Ottawa invention aims to quiet helicopters, wind turbines
"Right now, whenever you're in the helicopter, in the older ones, especially, you're feeling lots of shaking," said Kostyantyn Khomutov Monday.
He and his team will be pitching their invention, named Active Pitch Link, at the finals of the Technology Venture Challenge, an annual business competition for post-secondary students in the Ottawa area, on Tuesday.
"What we're aiming for is to have a jet-smooth ride," Khomutov said.
The device could also be applied to wind turbines. The noise and vibrations those turbines currently generate have been blamed by some people who live near them for sleep disruptions and other health problems.
The vibrations in both helicopter and wind turbine rotors don't just affect humans but also components of the machines themselves, Khomutov said. Reducing the vibrations could boost the service life and cut maintenance costs for those components, he added.
Khomutov's team is one of three finalists at the Ottawa competition. The other finalists are:
- Muhammad Arsalan and Atif Shamim from Carleton University, who have developed a device that extends the battery life of portable gadgets such as the iPhone and BlackBerry by eliminating wires used to connect the electronic circuits with the antenna.

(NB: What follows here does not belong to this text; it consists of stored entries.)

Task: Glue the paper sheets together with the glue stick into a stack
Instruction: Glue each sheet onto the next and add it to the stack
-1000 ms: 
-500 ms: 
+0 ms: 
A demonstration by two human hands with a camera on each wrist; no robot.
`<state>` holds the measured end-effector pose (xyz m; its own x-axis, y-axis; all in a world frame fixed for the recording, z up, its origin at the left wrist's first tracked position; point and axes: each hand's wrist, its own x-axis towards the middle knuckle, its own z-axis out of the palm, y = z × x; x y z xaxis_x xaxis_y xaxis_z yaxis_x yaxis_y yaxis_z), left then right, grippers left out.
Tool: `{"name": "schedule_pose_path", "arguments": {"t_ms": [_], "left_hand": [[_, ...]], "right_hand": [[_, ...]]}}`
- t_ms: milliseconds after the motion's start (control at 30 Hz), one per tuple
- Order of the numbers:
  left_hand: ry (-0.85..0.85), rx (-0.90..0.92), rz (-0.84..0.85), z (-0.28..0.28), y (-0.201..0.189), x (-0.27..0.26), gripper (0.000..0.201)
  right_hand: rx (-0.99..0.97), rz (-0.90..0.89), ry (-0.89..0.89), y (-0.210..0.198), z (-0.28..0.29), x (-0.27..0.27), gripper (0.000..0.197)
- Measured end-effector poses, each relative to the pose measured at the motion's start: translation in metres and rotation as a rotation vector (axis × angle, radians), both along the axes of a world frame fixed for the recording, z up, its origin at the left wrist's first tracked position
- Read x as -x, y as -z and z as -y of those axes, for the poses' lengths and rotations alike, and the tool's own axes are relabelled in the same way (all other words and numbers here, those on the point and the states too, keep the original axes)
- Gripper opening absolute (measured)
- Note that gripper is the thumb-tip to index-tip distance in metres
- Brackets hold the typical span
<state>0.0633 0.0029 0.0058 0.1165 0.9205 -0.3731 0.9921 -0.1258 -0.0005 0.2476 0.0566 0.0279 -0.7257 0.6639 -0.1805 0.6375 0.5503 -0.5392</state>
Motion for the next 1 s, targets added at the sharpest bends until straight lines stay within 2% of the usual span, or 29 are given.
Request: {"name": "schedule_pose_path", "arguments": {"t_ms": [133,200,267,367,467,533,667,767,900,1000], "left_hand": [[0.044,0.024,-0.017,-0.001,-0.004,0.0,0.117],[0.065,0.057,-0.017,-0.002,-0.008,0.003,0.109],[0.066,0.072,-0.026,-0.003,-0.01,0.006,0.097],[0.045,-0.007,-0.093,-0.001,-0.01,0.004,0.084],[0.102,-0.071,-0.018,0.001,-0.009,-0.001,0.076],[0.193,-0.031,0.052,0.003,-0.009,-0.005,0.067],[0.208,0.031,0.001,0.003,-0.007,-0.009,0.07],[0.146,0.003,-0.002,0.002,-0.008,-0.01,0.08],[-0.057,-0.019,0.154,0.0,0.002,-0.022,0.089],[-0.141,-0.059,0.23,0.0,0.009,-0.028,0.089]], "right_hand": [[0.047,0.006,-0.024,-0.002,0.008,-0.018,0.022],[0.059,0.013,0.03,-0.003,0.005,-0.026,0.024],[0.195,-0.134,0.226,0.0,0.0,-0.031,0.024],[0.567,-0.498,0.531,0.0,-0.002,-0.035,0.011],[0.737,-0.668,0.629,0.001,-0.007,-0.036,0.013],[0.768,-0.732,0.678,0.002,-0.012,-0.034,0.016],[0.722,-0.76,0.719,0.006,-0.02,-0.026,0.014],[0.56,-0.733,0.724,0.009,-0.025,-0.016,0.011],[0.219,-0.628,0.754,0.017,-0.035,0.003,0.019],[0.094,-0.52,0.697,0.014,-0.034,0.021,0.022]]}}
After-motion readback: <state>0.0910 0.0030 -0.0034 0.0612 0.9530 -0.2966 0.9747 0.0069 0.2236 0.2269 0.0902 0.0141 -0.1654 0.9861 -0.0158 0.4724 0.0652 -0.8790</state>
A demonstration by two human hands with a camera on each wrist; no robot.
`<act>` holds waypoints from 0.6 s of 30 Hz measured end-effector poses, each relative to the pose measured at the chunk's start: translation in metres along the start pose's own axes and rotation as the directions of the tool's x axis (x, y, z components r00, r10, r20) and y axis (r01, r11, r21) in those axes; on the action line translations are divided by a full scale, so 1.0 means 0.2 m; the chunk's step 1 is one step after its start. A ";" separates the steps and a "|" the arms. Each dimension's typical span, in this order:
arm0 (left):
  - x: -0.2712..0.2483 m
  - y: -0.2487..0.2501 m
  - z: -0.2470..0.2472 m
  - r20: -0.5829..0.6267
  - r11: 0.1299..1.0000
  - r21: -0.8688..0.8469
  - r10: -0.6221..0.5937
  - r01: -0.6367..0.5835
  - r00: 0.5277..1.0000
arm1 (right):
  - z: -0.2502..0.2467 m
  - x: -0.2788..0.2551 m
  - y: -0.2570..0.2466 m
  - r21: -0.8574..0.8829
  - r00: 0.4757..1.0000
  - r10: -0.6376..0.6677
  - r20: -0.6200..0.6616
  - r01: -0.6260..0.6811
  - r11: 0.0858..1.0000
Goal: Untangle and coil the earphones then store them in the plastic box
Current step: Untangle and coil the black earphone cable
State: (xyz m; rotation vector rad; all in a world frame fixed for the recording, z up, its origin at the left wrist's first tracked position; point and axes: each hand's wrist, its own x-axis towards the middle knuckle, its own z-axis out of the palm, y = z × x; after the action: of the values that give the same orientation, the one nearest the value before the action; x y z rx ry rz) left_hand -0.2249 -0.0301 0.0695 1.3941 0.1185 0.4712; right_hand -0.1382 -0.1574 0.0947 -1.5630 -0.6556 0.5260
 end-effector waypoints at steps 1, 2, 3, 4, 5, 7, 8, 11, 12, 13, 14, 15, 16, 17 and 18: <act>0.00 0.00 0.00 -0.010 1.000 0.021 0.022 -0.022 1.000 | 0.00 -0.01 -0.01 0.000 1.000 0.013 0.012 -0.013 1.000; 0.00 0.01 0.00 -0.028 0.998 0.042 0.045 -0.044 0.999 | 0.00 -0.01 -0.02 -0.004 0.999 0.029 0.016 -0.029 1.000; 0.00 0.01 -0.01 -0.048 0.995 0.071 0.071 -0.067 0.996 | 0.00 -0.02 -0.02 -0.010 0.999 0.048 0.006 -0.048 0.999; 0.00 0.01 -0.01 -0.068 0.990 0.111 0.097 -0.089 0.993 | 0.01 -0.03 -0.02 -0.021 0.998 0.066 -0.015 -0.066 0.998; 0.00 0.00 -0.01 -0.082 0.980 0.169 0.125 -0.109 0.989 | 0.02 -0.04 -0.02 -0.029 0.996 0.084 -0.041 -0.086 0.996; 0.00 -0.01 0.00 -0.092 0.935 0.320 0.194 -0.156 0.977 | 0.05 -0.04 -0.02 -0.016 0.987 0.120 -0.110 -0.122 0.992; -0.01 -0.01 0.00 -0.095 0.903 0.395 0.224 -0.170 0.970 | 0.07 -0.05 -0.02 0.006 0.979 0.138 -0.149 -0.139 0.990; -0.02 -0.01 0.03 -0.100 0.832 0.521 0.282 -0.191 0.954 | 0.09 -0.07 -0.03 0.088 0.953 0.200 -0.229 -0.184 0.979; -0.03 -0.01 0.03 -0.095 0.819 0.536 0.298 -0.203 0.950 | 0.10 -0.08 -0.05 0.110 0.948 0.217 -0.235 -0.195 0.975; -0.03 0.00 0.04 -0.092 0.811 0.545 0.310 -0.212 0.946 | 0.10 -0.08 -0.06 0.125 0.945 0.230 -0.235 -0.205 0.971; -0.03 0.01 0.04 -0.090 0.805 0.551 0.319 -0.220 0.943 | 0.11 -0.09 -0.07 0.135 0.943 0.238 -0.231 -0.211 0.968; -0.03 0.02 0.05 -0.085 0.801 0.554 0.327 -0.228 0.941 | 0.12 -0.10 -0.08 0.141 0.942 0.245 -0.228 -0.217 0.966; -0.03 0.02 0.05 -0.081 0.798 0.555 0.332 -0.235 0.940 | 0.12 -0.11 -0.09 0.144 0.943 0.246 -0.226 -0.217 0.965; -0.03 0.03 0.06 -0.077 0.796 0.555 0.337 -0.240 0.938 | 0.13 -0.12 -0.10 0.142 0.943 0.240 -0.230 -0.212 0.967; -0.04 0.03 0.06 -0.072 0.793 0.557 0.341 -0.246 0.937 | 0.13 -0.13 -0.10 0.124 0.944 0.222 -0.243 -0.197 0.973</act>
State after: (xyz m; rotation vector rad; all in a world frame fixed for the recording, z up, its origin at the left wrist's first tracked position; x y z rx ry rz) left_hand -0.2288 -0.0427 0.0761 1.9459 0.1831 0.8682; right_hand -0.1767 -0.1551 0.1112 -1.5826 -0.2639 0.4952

- Dan Dicaire from the University of Ottawa, who has developed a hybrid material that can store thermal energy from the sun for long periods of time and can be used with solar panels to heat homes.
The winners will get $10,000, and the runners-up will receive $5,000 each.
$100,000 prize from Ontario government
The Active Pitch Link was developed over roughly five years by a team of Carleton researchers overseen by professors and fellow Smart Rotor Systems co-founders Daniel Feszty and Fred Nitzsche. It is based on research that has been ongoing at Carleton for more than 15 years, Khomoutov said.
The device is installed at the base of the rotor blades and works by constantly adjusting the angle and stiffness of each blade to deal with aerodynamic effects that generate the noise and vibrations as a rotor turns.
Those aerodynamic effects result from the different conditions experienced by each blade as it passes through different positions in its path, Khomutov said.
"On one side, it's experiencing a loss of force that is lifting it up," he said. "On the other end, it basically goes so fast that it creates … air flow barriers."
Each blade normally has airflow coming off it that gets caged by the blade following after it, creating additional noise, said Khomutov.
So far, tests of individual components of the Active Pitch Link have been successful, and computer simulations of the entire device suggest that it will drastically reduce noise and vibrations.
Testing to take place in next few years
However, Khomutov said the team wants to complete actual tests of the entire device before commenting on how much it could reduce rotor noise.
Tests of the entire device on a rotating frame are expected to be complete within a year. That will be followed by wind tunnel and flight tests before it can be certified for use on commercial aircraft, about four years from now, Khomutov estimates.
A spokeswoman for the Canadian Wind Energy Association said most of the noise from wind turbines is caused by the aerodynamic relationship between blades and the tower on which they are mounted. However, the association was not available to comment further on Monday.
Khomutov was born in Ukraine and completed high school in Ottawa after moving there at age 15. During his undergraduate studies in aerospace engineering at Carleton University, he started and ran a small business that exported high-end North American cars to Europe.
Khumotov started working with Feszty and Nitzsche three years ago as a summer student and said his current work involves integrating all the sub-components of the Active Pitch Link, developed by various researchers in the team, into a single device. He is also dealing with the intellectual property aspects of the operation.
Research groups at the University of Michigan, Boeing, NASA and other companies and institutions around the world have been trying to develop rotor vibration-reduction systems for a long time.
NASA announced in February that tests showed shape-changing, adjustable flaps on the trailing edge of the rotor blades that it had developed can cut the amount of noise the rotor produces by 50 per cent in a wind tunnel.
A German company named ContiTech has created a system that produces counter-vibrations to oppose the vibrations created by wind turbine rotors.
Khumotov said because such systems don't actually eliminate the vibrations at their source, they still affect the components, reducing their service life.